The columns from left to right shows the LNA numbering, the Dipole moment in Debye (D), the distance measured from the 5′-O (in the 5′-OH) to 3′-O (in the 3′-OH), the area measured on the surface of the electron density of iso- value 0.002 electrons/a.u3. Next two columns show the area of the positive and the negative electrostatic potential surfaces of numerical value 83.68 kJ/mol. Similar results are shown for the exposed potential surfaces. Last two columns contain the energies of HOMO and LUMO.

Results

Biophysical data

Specificity and correctness of the results from HF-SCF (Hartree–Fock self-consistent field) optimizations has previously been demonstrated (see Fig. 2 in Ref.24)2326. Each structure is unique and starting from different initial values identical converged structures were produced, with a difference in electron densities of less than 1/100024. The 11 stereo-defined LNAs exhibited great diversity in the final converged structures (Table 2 and Fig. 2), demonstrating sequence dependence and that structure and biophysical observables are highly specific for a given PS "chiral sequence" (Table 1).
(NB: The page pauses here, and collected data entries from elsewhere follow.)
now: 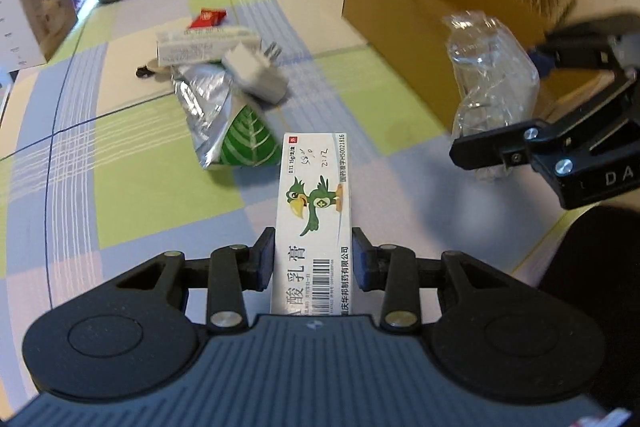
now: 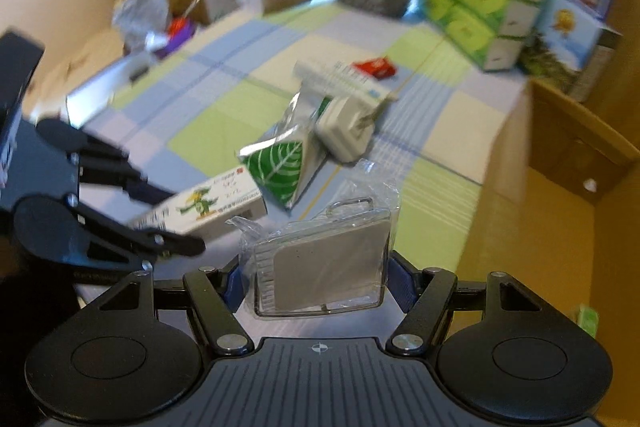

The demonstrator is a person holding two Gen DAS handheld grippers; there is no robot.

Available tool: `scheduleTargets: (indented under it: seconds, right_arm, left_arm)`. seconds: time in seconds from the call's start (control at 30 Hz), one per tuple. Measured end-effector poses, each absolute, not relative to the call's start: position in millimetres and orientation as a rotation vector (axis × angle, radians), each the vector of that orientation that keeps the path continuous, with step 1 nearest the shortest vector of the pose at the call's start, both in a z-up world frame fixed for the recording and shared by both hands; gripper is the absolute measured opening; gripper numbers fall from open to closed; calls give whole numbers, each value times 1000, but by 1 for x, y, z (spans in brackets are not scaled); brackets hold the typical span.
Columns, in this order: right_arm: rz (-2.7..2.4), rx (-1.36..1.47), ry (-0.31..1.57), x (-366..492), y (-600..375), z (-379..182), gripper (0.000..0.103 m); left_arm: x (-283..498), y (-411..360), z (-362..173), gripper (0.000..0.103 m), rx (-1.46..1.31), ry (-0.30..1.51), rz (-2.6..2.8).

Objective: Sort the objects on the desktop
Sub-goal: 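Carry the clear tray and ointment box over the cardboard box and release both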

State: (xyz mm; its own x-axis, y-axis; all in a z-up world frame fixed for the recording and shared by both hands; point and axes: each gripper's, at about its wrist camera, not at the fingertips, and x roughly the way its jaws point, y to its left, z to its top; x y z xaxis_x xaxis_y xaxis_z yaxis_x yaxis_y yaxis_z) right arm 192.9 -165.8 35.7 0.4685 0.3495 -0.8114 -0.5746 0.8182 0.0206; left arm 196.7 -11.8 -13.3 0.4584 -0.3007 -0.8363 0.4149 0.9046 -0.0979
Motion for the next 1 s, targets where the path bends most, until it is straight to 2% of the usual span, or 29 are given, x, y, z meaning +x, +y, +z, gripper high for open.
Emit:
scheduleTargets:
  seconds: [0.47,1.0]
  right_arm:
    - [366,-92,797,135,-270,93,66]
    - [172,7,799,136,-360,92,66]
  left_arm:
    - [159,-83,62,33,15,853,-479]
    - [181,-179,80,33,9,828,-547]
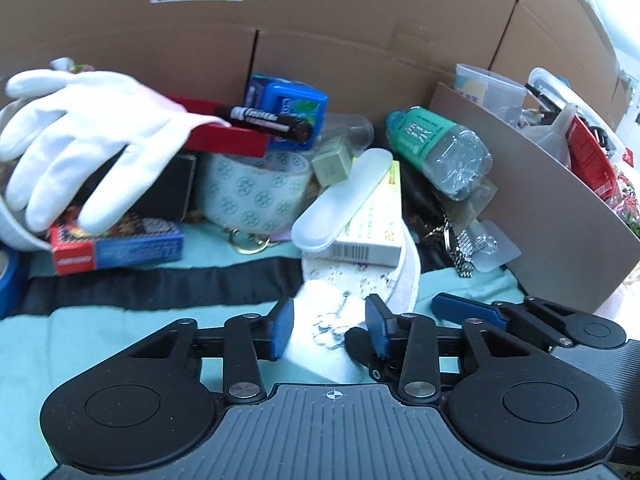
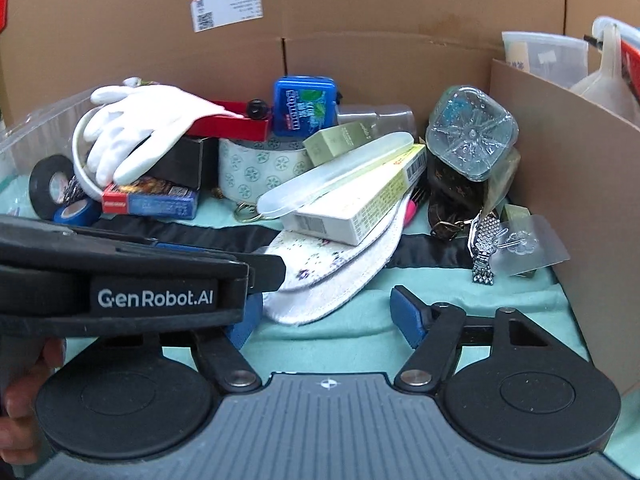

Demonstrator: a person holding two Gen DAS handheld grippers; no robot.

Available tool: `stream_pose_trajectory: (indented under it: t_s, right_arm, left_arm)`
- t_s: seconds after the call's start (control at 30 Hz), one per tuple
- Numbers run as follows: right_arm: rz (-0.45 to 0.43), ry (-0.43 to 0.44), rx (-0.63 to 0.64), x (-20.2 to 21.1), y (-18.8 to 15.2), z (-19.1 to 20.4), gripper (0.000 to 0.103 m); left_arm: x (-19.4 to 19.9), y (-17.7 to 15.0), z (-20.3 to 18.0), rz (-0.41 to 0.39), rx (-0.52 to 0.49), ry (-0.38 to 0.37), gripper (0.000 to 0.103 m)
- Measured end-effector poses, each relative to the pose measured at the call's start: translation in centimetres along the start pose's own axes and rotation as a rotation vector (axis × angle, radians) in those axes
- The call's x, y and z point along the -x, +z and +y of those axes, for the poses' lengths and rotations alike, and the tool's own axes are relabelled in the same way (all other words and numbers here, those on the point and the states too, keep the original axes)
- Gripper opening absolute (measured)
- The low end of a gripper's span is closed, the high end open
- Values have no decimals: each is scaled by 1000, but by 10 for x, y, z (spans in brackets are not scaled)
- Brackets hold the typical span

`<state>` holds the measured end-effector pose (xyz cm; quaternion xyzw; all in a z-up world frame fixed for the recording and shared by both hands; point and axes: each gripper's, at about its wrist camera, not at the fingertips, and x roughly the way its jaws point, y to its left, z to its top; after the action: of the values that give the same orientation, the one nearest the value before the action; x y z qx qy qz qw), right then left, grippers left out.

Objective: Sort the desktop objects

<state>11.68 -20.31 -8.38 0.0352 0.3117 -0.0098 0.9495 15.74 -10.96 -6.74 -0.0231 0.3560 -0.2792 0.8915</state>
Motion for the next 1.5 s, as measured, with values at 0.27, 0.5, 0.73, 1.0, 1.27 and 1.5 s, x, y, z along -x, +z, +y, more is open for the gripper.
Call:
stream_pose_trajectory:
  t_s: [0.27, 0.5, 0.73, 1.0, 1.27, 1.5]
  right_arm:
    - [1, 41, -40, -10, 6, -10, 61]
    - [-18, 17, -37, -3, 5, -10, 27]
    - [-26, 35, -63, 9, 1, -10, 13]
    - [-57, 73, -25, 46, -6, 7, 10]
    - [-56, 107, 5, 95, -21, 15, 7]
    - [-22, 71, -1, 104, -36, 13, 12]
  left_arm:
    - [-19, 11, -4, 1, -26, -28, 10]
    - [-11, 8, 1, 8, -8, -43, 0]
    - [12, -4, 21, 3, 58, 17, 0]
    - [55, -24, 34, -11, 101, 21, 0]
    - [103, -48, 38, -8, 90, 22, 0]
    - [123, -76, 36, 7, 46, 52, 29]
It was found in all data set that a single PS R or S chiral "mutation" could significantly impact the properties. For instance, a single PS R or S chirality mutation changed the 5′-O-3′-O distance 17,1 Å (Table 2, LNA 2 and 3), and the structures of LNA 2 and 3 are also clearly, visibly, different (Fig. 2). It was observed that molecules with calculated same lengths could have very different antisense activity (Fig. S2 and Table 1, LNA 11 and 13), and that molecules with the same activity could have different length (LNA 13 and 15). The length of the ApoB-100 compounds was on average 30% longer than the Hif-1 alpha compounds.

Figure 2.

Figure 2

Top row shows the optimized structures of LNA oligonucleotides targeting ApoB-100, lower row shows the corresponding results for the LNA oligonucleotides targeting Hif 1-alpha. The figures include the electron density iso-surface at 0.002 electrons/a.u.3 illustrated by the partly transparent surface. The Frontier orbitals (HOMO and LUMO) for each LNA oligonucleotide are shown as spheres respectively in blue-red and orange-red.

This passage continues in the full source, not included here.